Director Bender decided to depict Dave in a way audiences would first believe him to be real, but without the character actually interacting with the physical world, similar to films such as The Sixth Sense and A Beautiful Mind. For the scene in which Dave walks through the jungle with Hurley, red and orange flowers were placed to add some "magic" to the scene, something Bender described as a "'Hurley in Wonderland' feel". The scene in which Hurley attacks Sawyer was intended to be a humorous moment, with Bender suggesting that the tent be knocked over, and Josh Holloway adding Sawyer trying to escape but being pulled back.
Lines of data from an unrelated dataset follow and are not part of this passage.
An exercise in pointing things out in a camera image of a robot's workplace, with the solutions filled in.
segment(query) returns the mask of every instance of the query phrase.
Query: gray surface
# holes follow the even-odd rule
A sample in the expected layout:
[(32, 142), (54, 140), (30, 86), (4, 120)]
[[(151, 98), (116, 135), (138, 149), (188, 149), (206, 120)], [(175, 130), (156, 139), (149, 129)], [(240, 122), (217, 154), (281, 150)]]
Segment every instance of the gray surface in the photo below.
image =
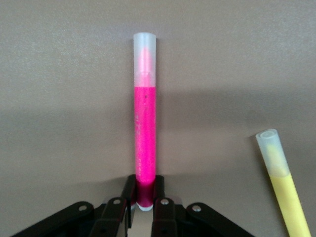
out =
[[(134, 172), (133, 34), (157, 35), (158, 173), (286, 236), (253, 135), (276, 128), (316, 235), (315, 1), (1, 1), (0, 236)], [(130, 236), (149, 236), (139, 212)]]

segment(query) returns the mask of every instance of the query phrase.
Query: translucent cap
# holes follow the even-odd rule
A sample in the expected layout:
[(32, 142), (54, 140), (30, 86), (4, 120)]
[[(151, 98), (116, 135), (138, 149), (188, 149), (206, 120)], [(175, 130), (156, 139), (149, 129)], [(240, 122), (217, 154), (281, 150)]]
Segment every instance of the translucent cap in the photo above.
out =
[(156, 86), (156, 36), (134, 34), (134, 85)]
[(277, 131), (268, 129), (258, 133), (256, 138), (269, 175), (287, 176), (290, 171)]

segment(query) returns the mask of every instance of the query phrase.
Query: pink highlighter
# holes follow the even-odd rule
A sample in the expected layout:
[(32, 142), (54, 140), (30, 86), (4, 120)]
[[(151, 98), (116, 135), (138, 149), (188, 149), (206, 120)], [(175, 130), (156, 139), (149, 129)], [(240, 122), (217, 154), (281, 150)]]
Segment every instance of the pink highlighter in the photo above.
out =
[(137, 204), (153, 208), (156, 176), (156, 36), (134, 35), (134, 111)]

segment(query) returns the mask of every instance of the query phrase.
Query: yellow highlighter
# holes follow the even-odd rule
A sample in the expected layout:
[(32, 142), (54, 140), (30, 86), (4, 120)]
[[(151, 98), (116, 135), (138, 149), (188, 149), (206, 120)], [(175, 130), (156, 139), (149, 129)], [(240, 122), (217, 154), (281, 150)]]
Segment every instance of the yellow highlighter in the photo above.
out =
[(256, 138), (290, 237), (310, 237), (277, 131), (268, 129)]

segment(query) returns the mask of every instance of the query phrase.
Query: highlighter cap
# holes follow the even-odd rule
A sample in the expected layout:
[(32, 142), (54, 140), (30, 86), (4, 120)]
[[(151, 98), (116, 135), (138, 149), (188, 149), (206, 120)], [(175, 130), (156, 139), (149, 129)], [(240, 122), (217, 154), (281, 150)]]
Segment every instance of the highlighter cap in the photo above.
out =
[(134, 34), (134, 86), (156, 86), (156, 36)]
[(262, 131), (256, 135), (256, 138), (269, 175), (287, 176), (290, 170), (277, 130)]

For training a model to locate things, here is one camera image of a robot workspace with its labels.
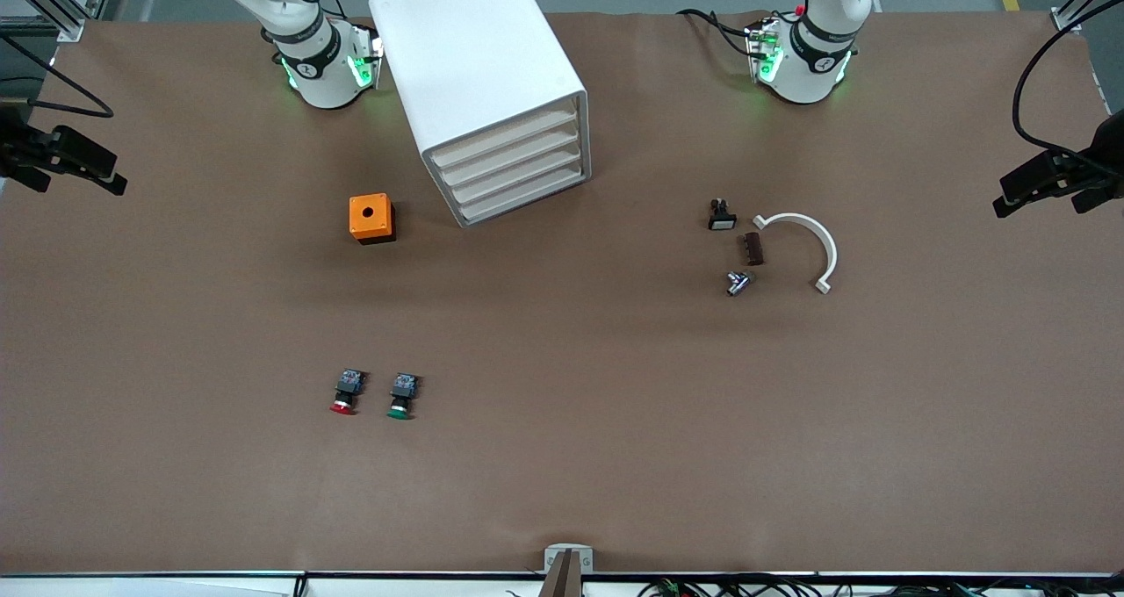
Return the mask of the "orange button enclosure box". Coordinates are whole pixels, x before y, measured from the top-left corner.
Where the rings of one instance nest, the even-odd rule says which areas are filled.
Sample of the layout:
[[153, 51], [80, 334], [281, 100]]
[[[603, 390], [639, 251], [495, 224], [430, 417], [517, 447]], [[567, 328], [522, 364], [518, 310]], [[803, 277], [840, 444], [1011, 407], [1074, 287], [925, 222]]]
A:
[[396, 208], [383, 192], [348, 198], [348, 232], [362, 245], [397, 241]]

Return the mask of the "white curved plastic bracket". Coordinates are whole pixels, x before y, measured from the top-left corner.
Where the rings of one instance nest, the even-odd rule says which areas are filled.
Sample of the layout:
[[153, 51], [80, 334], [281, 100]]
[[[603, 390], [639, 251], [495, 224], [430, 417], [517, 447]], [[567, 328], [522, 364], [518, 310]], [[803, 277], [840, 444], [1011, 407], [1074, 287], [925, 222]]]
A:
[[821, 241], [821, 245], [825, 252], [825, 269], [819, 277], [816, 278], [814, 286], [818, 289], [818, 292], [830, 293], [832, 289], [832, 284], [830, 282], [832, 273], [834, 273], [836, 268], [839, 268], [839, 244], [836, 244], [835, 238], [832, 237], [832, 234], [826, 228], [826, 225], [823, 225], [822, 221], [812, 218], [812, 216], [807, 216], [807, 214], [777, 212], [772, 214], [770, 217], [756, 214], [756, 216], [753, 217], [753, 224], [759, 230], [764, 230], [767, 227], [781, 224], [782, 221], [789, 221], [790, 224], [798, 225], [804, 229], [812, 232], [812, 234], [815, 234], [815, 236]]

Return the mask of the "red mushroom push button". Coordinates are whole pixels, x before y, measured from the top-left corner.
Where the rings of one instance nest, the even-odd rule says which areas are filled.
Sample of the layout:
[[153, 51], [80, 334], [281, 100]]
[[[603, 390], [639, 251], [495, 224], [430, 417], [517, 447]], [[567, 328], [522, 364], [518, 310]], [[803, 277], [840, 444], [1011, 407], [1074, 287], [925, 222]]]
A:
[[342, 370], [330, 410], [338, 414], [355, 414], [355, 401], [363, 392], [366, 377], [364, 370]]

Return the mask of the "green mushroom push button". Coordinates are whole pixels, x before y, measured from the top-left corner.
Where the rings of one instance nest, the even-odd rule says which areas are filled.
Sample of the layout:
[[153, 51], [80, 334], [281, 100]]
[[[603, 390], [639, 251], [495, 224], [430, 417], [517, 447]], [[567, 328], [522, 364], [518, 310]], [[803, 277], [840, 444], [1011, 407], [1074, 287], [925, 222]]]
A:
[[388, 408], [388, 417], [393, 420], [411, 420], [411, 406], [416, 399], [422, 378], [410, 373], [398, 373], [391, 385], [391, 404]]

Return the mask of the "brown table cover sheet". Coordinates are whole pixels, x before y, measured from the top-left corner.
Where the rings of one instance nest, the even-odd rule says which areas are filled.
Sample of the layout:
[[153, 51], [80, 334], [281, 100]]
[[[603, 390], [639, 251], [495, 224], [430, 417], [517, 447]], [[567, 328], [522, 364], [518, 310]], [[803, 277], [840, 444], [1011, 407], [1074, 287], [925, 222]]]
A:
[[1124, 569], [1124, 203], [991, 208], [1043, 13], [878, 13], [806, 108], [685, 17], [550, 21], [593, 178], [466, 229], [392, 90], [309, 108], [255, 26], [58, 49], [129, 184], [0, 196], [0, 572]]

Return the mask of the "white table edge rail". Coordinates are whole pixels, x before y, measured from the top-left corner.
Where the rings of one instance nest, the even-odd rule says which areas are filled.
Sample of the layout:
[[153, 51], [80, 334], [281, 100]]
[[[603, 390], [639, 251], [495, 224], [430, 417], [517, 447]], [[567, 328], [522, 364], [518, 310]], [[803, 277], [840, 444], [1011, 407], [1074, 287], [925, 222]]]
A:
[[[0, 575], [0, 597], [537, 597], [544, 572]], [[584, 597], [1124, 597], [1124, 569], [1046, 572], [593, 572]]]

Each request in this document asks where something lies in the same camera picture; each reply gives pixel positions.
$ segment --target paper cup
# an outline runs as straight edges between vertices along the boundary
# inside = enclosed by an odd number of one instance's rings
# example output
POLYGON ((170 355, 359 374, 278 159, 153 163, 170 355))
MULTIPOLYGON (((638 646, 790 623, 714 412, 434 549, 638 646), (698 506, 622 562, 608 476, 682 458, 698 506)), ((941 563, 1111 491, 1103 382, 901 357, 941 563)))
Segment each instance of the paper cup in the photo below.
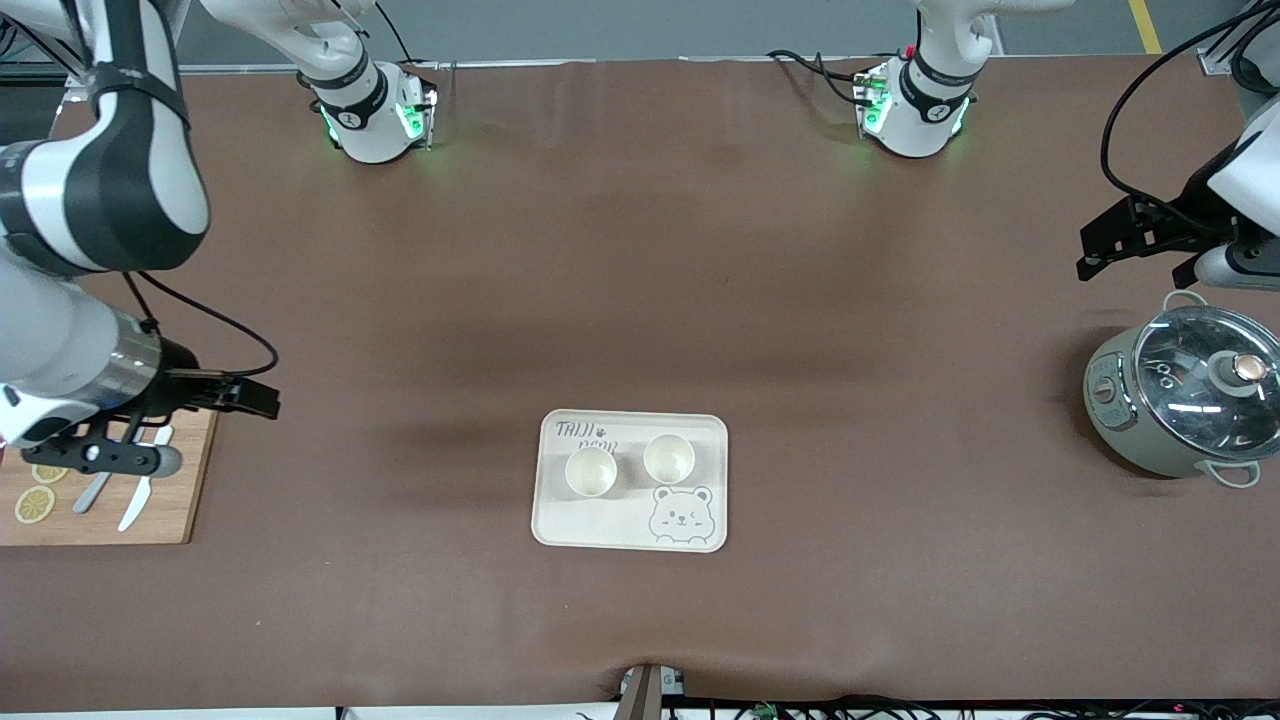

The scene in which Dave starts listing to Hurley why the island events are occurring in his mind suffered from continuous interruption, as military exercises on Joint Base Pearl Harbor–Hickam led to many takes being ruined by plane noises. Weather problems also plagued production, with loud waves causing Hurley's and Libby's beach scene to be redubbed in post-production, and rain on one day changing the location of the basketball game scene to an indoor court, and also leading to a second day of filming on the cliff. The cliff was digitally redesigned in post-production to appear as if the actors were standing on the edge. Dave's jump was done by making a stunt double jump in front of a bluescreen, with the body hitting the water and resulting splash being rendered through computer graphics. The mental hospital was shot at the Laniakea YWCA in Honolulu, except for Dr. Brooks's office, which was done inside a studio.

==Reception==
16.38 million American viewers tuned into this episode. Reviews were mixed. Scott Brown of Entertainment Weekly praised Jorge Garcia's and Michael Emerson's performances, and said that the episode made the island "feel dangerous again". Ryan J. Budke of TV Squad felt that the B-story in the hatch was more interesting than Hurley's scenes, and considered "Dave" depressing, in opposition to the other "so light-hearted" Hurley-centered episodes. IGN's Chris Carabott gave the episode a 7 out of 10, considering it entertaining even if it "doesn't really impact the series as a whole," but the website later ranked "Dave" as the 9th worst Lost episode ever, describing it as meaningless and saying the flashback "felt pretty extraneous." New York magazine listed "Dave" sixth in a "Twenty Most Pointless Episodes of Lost" list, considering that "using an episode to disprove a theory that wasn’t so prevalent was a waste of time." On the other hand, the Los Angeles Times ranked the episode as the 30th best of the series, describing it as "perhaps the most misunderstood episode of Lost ever," saying that Dave not being real was meant to be a twist, but just "the biggest expression of just how messed up Hurley was before he found the island."